|By TARA SIEGEL BERNARD|
A product designer at M.I.T. who created a working prototype for such a wallet seems to think so, and he may be on to something. Part of the reason so many people spend too much, or fail to stick to self-imposed budgets, is because parting with our money has become an abstraction in our increasingly cashless society. Credit cards provide immediate gratification, but no immediate consequences. Plucking actual dollars from your pile of cash, research suggests, is more painful, and leads you to spend less.
There’s another factor that prevents people from being model financial citizens (besides, of course, uncontrollable circumstances like joblessness). As a species, humans are notoriously poor at following through with their plans. Sticking to a budget — a dirty word even among many financial planners, who prefer the more euphemistic “spending plan” — feels too much like dieting. And we often fail at both for the same reasons: too much focus on the restrictions, not enough on fun. So it’s not surprising when people end up bingeing later, more than making up for dollars not spent or calories not consumed.
On Mint.com, the popular money-tracking Web site, top goals among the nearly half a million users who set them include paying off debt, creating an emergency fund and saving for retirement. All virtuous goals, to be sure.
The battle, say money and psychology experts, is finding ways to close the gap between good intentions and human nature. So at a time when every dollar counts, how can you accomplish what you’re not necessarily wired to do?
It may be a while before that smart wallet hits the shelves (a hinge in the middle of the wallet, wired to your bank account balance via a Bluetooth connection to your cellphone, makes it harder to open as you reach a spending limit). The main inventor, John Kestner, said he’s working on bringing its retail price down to $60, to “avoid obvious irony.”
But there are plenty of mental tricks and strategies that can make your budgeting more sustainable now. In fact, the best strategy is not to think about it as budgeting at all. Instead, set up broad goals and automate all savings and other priorities where you can.
“Self-control is wonderful, but it’s just not sufficient,” said Meir Statman, a finance professor at Santa Clara University who focuses on behavioral finance and is the author of “What Investors Really Want.”
Start by becoming more conscious of your spending, whether you jot it down in a notepad, on a spreadsheet, or on Web sites like Mint.com.

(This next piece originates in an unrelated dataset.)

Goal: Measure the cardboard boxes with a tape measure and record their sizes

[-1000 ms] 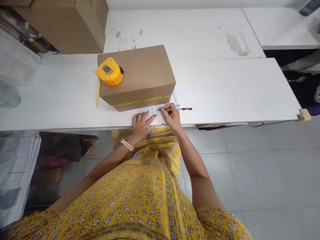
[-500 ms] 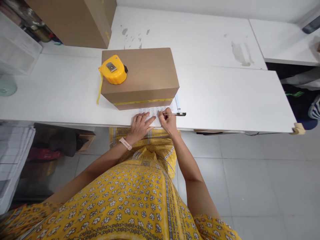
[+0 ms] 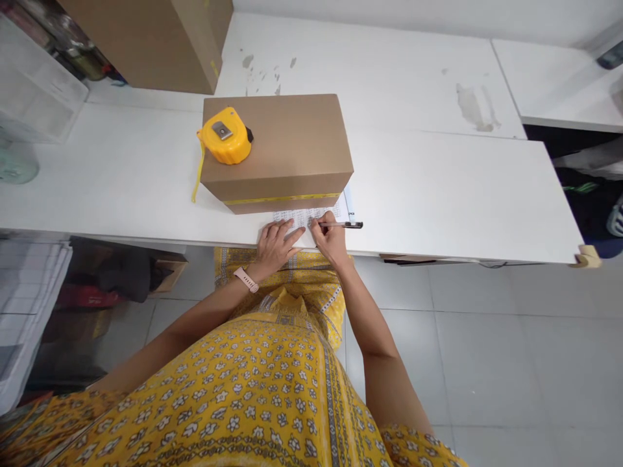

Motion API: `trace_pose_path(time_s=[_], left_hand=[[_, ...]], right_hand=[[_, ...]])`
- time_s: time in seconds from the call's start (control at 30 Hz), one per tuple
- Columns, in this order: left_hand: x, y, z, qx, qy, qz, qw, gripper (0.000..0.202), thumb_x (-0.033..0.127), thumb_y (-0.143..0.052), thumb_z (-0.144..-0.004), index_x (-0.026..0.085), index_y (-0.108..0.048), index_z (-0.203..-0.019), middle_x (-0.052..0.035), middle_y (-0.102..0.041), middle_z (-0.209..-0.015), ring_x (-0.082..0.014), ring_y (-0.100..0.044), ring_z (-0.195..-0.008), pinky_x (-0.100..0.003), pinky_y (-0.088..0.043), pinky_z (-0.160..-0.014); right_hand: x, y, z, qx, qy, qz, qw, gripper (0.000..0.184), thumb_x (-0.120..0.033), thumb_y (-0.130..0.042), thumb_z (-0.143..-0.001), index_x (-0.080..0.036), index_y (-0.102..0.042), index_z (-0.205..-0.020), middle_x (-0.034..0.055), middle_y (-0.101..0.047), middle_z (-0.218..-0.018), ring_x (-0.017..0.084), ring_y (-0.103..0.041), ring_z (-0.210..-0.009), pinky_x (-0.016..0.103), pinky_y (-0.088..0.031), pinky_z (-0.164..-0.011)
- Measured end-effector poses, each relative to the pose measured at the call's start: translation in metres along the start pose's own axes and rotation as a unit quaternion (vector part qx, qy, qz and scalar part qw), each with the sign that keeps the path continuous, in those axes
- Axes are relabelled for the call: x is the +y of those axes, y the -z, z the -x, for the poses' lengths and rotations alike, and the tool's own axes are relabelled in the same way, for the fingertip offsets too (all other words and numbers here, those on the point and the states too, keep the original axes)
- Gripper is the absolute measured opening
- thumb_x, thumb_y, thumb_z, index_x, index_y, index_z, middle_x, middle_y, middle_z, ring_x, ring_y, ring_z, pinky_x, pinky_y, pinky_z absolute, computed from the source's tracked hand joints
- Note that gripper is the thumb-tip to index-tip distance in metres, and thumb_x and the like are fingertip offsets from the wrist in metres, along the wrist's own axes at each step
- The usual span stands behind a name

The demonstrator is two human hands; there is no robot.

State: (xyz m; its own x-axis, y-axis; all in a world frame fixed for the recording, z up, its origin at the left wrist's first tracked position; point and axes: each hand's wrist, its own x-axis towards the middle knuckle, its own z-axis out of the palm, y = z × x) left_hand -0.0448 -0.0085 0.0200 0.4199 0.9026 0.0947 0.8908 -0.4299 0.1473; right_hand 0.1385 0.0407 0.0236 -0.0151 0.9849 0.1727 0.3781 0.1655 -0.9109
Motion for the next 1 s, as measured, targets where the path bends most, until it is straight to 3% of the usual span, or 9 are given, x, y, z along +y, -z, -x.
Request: trace_pose_path(time_s=[0.67,1.0], left_hand=[[-0.0004,-0.001,-0.0002,-0.002,0.003,-0.003,1.0,0.055,0.044,-0.055,-0.102,0.028,-0.049,-0.154,-0.0146,-0.049,-0.158,-0.0339,-0.048,-0.141,-0.052,-0.033,-0.12],[-0.0005,-0.002,-0.0001,0.003,-0.001,-0.016,1.0,0.055,0.045,-0.055,-0.101,0.028,-0.05,-0.154,-0.0152,-0.05,-0.157,-0.0333,-0.049,-0.14,-0.053,-0.036,-0.118]], right_hand=[[0.0016,0.002,-0.0003,0.019,-0.011,0.001,1.0,0.036,-0.053,-0.061,-0.089,-0.025,-0.045,-0.072,-0.0077,-0.039,-0.054,0.012,-0.037,-0.055,0.027,-0.03,-0.055],[0.0005,0.0022,-0.0013,0.02,-0.003,-0.001,1.0,0.029,-0.043,-0.06,-0.087,-0.025,-0.044,-0.07,-0.0078,-0.039,-0.053,0.011,-0.037,-0.054,0.026,-0.03,-0.054]])
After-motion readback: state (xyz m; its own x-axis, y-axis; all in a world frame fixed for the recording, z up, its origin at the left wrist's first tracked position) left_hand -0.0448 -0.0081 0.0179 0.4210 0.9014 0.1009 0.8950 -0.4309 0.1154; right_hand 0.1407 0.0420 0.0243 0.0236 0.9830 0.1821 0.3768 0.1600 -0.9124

Then, give your spending plan a sense of purpose; budgets with a goal, whether it’s a European vacation or buying a home, tend to be the most successful.
“For there to be sustainable change, there needs to be some sort of positive motivation,” said Amanda Clayman, a financial therapist in New York. People tend to set unrealistic goals that don’t factor in their lifestyle, she said. “Ultimately, what we want our money to be is an energy source,” Ms. Clayman said. “It should help us get somewhere or do something.”
One strategy to keep spending in check is to employ what’s known as mental accounting — dividing your money into separate mental accounts that you treat differently.
“From a psychological standpoint, there is merit to having a separate account for entirely discretionary or luxury spending,” said Steve Levinson, a psychologist and co-author of “Following Through: A Revolutionary New Model for Finishing Whatever You Start.” Spending $100 out of $300 earmarked for fun will feel more meaningful than pulling out $100 from your entire $3,000 monthly budget.
The easiest way to set up a system, experts suggest, is to put your income into separate accounts or subaccounts, including one that distinguishes spending money from money needed for recurring household expenses. And think about working backward, as a way to keep things simple: instead of setting up an overly detailed budget, first decide how much you want to save for retirement and other goals, then work with what’s left over. If you want to cut spending, attack a few big categories where you can make the biggest difference.
Life has a natural way of derailing even the best-laid plans, so experts recommend building a cushion, or a slush fund of sorts. “It’s the one-time expenses that kill a budget,” said Rick Kahler, a financial planner in Rapid City, S.D. “The average person needs to be saving for car repairs every month, they need to be saving for their trips, for Christmas, for medical expenses.”
Just don’t rely on doing it yourself. Arrange to have the money withdrawn from your paycheck. “We need to exploit automaticity,” said Professor David Laibson, a behavioral economist at Harvard. He points to the success of automatic enrollment of new employees into retirement savings plans, like 401(k)’s. “We need to build in more of these commitment mechanisms, so we can live up to our intentions.”